TUTUP
SCROLL UNTUK MELANJUTKAN MEMBACA
Gabung di IDN Times

100 Dosen UII Turun ke Jalan Gabung Aksi Jogja Memanggil

Berharap suara rakyat didengar penguasa

Seratus Lebih Dosen UII Turun Aksi Jogja Memanggil. (IDNTimes/Herlambang Jati)

Intinya Sih...

  • Dosen UII bergabung dalam aksi Jogja Memanggil, sebagai upaya mengingatkan penguasa yang dinilai melewati batas kekuasaan.
  • Aksi hari ini memang mengumpulkan banyak orang dari beragam latar belakang, ingin menyuarakan suara jernih dari Jogja untuk mengingatkan penguasa.
  • Fathul menyoroti demokrasi yang cenderung prosedural dan maraknya politik dinasti di Indonesia, serta berharap aksi ini bisa menggerakkan hati nurani para penguasa.

Yogyakarta, IDN Times - Rektor Universitas Islam Indonesia (UII), Fathul Wahid menyebut sebanyak seratus lebih dosen UII ikut bergabung dalam aksi Jogja Memanggil, Kamis (22/8/2024). Aksi ini sebagai upaya mengingatkan penguasa yang dinilai melewati batas kekuasaan.

“Kalau jumlah pasti tidak bisa kami hitung, tapi kalau seratusan tampaknya ada. Semua dosen muda kita ajak ke sini, karena hari ini sebetulnya ada jadwal sesi sekolah kepemimpinan. Ini adalah bagian kurikulum sekolah kepemimpinan, untuk dosen baru,” ujar Fathul.

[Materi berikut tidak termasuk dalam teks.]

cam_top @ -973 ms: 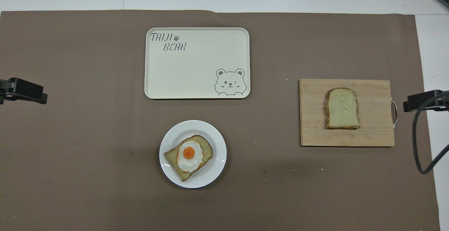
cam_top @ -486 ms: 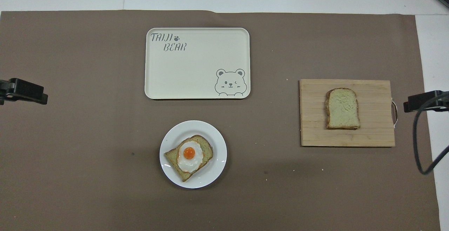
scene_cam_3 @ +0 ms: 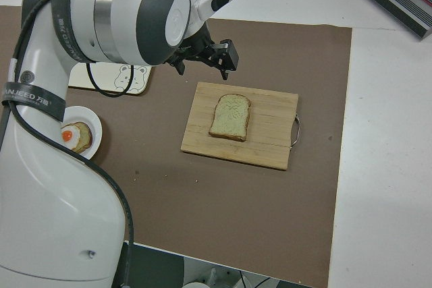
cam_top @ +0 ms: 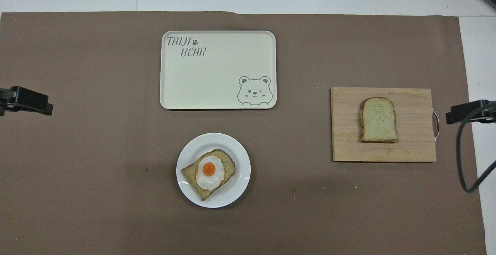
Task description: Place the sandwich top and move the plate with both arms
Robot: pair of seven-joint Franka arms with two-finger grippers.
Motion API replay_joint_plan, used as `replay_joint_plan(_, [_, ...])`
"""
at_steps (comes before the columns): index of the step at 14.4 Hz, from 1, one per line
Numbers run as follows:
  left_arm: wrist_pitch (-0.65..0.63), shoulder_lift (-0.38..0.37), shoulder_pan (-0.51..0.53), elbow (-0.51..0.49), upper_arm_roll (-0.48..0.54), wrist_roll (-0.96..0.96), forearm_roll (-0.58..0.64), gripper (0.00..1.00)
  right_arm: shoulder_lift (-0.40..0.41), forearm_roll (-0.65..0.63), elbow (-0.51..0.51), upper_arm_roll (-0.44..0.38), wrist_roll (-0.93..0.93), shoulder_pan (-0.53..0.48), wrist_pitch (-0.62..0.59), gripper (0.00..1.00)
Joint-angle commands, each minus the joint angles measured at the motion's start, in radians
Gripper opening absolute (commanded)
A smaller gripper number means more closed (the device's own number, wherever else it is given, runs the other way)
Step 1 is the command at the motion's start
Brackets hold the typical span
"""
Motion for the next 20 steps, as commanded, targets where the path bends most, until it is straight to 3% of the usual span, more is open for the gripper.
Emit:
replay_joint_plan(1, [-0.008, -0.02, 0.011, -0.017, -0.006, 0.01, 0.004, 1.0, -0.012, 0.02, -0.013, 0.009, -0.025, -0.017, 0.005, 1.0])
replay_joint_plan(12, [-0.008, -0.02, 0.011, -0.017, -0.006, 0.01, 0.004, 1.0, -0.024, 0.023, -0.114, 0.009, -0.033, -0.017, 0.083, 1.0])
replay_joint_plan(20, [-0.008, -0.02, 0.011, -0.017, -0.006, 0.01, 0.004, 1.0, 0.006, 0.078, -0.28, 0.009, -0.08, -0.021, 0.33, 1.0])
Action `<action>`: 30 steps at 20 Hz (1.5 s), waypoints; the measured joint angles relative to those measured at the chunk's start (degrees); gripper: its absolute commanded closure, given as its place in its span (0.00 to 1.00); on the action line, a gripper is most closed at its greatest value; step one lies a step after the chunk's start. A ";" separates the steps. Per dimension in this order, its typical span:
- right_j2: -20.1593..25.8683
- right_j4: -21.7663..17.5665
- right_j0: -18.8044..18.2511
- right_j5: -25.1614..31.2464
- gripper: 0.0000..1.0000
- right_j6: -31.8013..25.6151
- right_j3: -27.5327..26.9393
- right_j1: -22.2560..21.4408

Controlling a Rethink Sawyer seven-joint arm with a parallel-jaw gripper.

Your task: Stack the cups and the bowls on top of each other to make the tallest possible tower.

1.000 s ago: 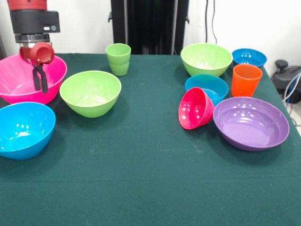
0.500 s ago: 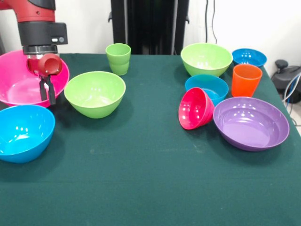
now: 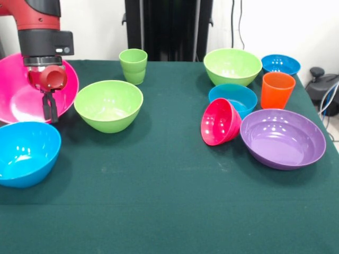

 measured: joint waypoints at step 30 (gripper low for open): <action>-0.88 6.83 -3.19 4.63 1.00 0.01 10.21 -15.71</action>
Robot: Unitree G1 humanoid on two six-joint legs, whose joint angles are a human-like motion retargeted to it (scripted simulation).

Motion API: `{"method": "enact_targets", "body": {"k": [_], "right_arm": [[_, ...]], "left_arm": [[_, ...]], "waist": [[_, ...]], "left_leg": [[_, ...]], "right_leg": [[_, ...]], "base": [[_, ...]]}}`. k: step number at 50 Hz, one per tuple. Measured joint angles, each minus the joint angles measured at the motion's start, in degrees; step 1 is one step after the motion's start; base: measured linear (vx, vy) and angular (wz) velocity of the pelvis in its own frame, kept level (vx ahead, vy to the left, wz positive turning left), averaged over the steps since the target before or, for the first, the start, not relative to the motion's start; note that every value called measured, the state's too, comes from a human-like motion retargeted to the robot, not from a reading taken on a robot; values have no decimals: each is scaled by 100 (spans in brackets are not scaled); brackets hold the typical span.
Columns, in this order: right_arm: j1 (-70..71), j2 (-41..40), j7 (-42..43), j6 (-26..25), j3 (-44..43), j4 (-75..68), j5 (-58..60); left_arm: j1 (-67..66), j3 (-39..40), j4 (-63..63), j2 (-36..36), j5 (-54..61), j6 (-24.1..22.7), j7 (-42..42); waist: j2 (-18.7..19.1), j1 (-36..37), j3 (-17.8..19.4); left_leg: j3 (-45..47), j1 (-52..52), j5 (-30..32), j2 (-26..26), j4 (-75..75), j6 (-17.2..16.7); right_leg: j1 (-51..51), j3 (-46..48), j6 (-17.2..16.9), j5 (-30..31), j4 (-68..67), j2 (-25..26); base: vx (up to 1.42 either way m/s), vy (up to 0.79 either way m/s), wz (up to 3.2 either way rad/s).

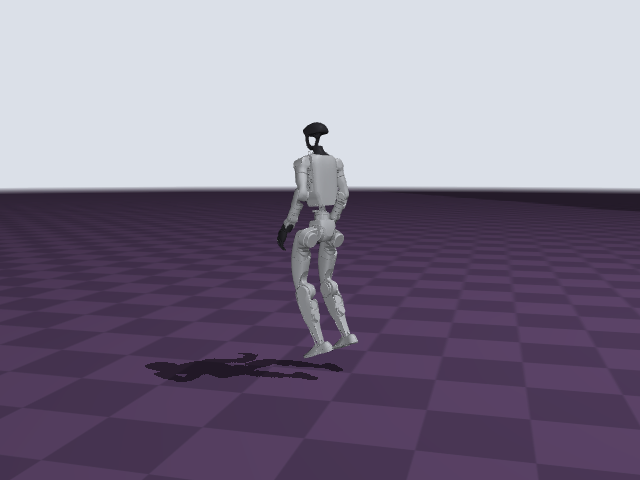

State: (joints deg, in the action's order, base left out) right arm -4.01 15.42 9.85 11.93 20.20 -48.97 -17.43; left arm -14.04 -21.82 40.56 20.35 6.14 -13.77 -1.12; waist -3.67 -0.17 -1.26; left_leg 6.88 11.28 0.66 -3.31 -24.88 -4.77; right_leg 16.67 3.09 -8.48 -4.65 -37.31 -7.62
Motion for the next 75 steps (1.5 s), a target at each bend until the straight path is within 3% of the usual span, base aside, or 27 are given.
{"method": "enact_targets", "body": {"k": [2,4,15,18,22,25,27,29,30,33,34,35,37,47,48,50,53,55,56,58,60,65,67,70,75], "right_arm": [[-168,60,-68,-132,113,-39,121],[-246,139,-102,-175,243,-71,245],[-217,577,-144,44,448,641,513],[-60,612,-109,95,389,808,622],[585,501,144,80,465,511,1261],[1224,186,491,20,621,-267,1630],[1360,43,546,-34,674,-755,1557],[1273,-4,467,-72,654,-1030,1405],[1154,-7,414,-95,626,-1080,1319],[680,42,253,-230,631,-986,982],[558,79,215,-261,654,-939,942],[454,124,184,-285,678,-892,932],[321,235,140,-268,722,-798,949],[10,563,180,-16,539,-77,665],[25,551,187,8,490,-23,614],[120,510,224,64,399,47,550],[579,386,463,122,361,-51,785],[980,251,684,147,372,-267,893],[1115,206,753,173,373,-375,864],[1255,194,808,227,367,-487,747],[1114,302,728,277,343,-344,585],[382,584,-55,35,499,238,265],[238,686,-330,-48,578,352,235],[79,797,-640,-94,647,436,165],[4,933,-919,-101,562,558,-31]], "left_arm": [[-241,-41,-212,107,39,23,135],[-319,-93,-332,217,23,15,143],[137,-133,-311,569,-252,65,-211],[386,-133,-170,525,-366,88,-418],[1002,-201,407,272,-739,137,-958],[1482,-311,1281,-170,-945,243,-1406],[1463,-347,1660,-379,-844,269,-1375],[1219,-370,1753,-422,-700,244,-1188],[1039,-381,1719,-412,-613,237,-1071],[463,-302,1382,-326,-189,185,-592],[333,-261,1228,-271,-76,161,-486],[230,-219,1068,-209,22,135,-407],[149,-168,800,-68,152,99,-372],[292,25,261,377,322,90,-495],[342,52,252,384,335,91,-535],[489,107,239,393,369,83,-668],[947,147,398,341,194,18,-1082],[1312,110,645,216,13,5,-1363],[1423,51,757,146,-44,3,-1404],[1491,-108,890,60,-146,-32,-1342],[1240,-324,853,71,-267,-70,-1080],[248,-587,822,243,-461,33,88],[73,-609,938,343,-516,77,395],[-94,-621,1180,457,-594,142,689],[-123,-520,1599,483,-561,276,915]], "waist": [[-28,-10,-278],[-83,-10,-363],[-224,-95,-237],[-228,-71,-140],[-205,29,397],[-186,65,855],[-162,56,837],[-91,80,731],[-79,92,648],[-95,65,193],[-100,58,53],[-103,55,-70],[-124,72,-156],[-129,28,-243],[-133,31,-219],[-153,52,-98],[-129,64,408],[-79,50,748],[-73,24,823],[-30,-38,849],[7,-129,727],[-49,-269,73],[-90,-266,-48],[-169,-211,-92],[-258,-165,-44]], "left_leg": [[68,-432,1763,40,1264,-421],[150,-513,2150,58,1406,-487],[-99,77,605,-81,155,-81],[-179,348,-591,-152,-628,244],[-48,1043,-3790,-116,-2929,1156],[107,1573,-5066,-18,-4274,1655],[117,1558,-4981,-18,-4127,1736],[62,1195,-4225,-11,-3302,1477],[-12,956,-3604,-57,-2717,1259],[-90,223,-366,-68,-330,253],[-31,72,544,-36,282,7],[44,-44,1298,2,782,-193],[185,-86,1663,41,980,-290],[280,99,751,19,469,-91],[261,149,411,13,241,-11],[231,319,-860,16,-626,268],[337,847,-3586,189,-2698,938],[357,1191,-4542,320,-3744,1178],[365,1269,-4724,364,-3960,1263],[346,1270,-4744,396,-3939,1307],[284,969,-4141,347,-3229,1120],[23,117,-278,214,-448,13],[72,64,280,271,-221,-84],[66,88,236,306,-396,-17],[-44,41,-357,232,-474,212]], "right_leg": [[-212,132,-305,1443,799,-78],[-216,195,-324,1750,804,-140],[180,-190,-196,748,195,174],[334,-348,-4,-252,-279,316],[845,-264,685,-3238,-2134,350],[1317,-169,988,-4369,-3348,320],[1353,-152,951,-4099,-3304,305],[1051,-161,725,-3189,-2580,358],[846,-195,558,-2570,-2085,369],[290,-112,-137,366,-203,231],[224,-31,-290,1081,208,166],[196,66,-397,1615,512,100],[234,198,-373,1736,534,-14],[278,72,-181,906,403,27],[270,5,-125,619,306,74],[294,-118,105,-549,-189,163],[630,-118,694,-3148,-1763,234],[895,-55,940,-4060,-2632,269],[972,-68,975,-4164,-2834,304],[995,-76,957,-4009,-2846,359],[748,-168,751,-3251,-2251,436],[6,-277,-131,407,118,413],[-36,-252,-257,1033,394,379],[-10,-279,-285,1133,337,362],[44,-515,-267,683,203,473]], "base": [[20,2,-18],[15,3,-13],[0,4,-8],[-10,7,-2],[-11,8,-5],[-9,8,7],[-4,8,17],[1,6,7],[0,0,0],[0,0,0],[4,2,21],[3,2,20],[1,1,9],[-2,1,5],[-8,2,15],[-9,3,14],[-10,4,11],[-9,5,10],[-7,5,12],[-4,6,11],[0,6,-1],[4,5,-29],[3,5,-35],[0,6,-47],[-5,7,-43]]}}
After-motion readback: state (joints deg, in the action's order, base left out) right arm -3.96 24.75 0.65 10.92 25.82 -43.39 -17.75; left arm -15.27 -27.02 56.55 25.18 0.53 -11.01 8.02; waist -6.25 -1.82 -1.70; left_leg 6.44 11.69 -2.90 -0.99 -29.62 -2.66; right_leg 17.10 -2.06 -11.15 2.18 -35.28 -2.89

1. Suara rakyat diharap bisa didengar penguasa

Fathul mengungkapkan aksi hari ini memang mengumpulkan banyak orang dari beragam latar belakang. Aksi ini menurutnya tidak akan ada, tanpa kesadaran kolektif atau kegelisahan bersama. “Dan akhirnya itu yang menggerakkan, artinya kita harus pahami bahwa ini adalah aksi yang ingin menyuarakan suara jernih dari Jogja untuk mengingatkan penguasa,” ujar Fathul.

Ia menilai penyelenggara negara beberapa waktu terakhir berlebihan dalam menggunakan kekuasaan. Pihaknya berharap dengan suara yang semakin lantang dari seluruh penjuru Indonesia bisa menggerakkan hati nurani para penguasa.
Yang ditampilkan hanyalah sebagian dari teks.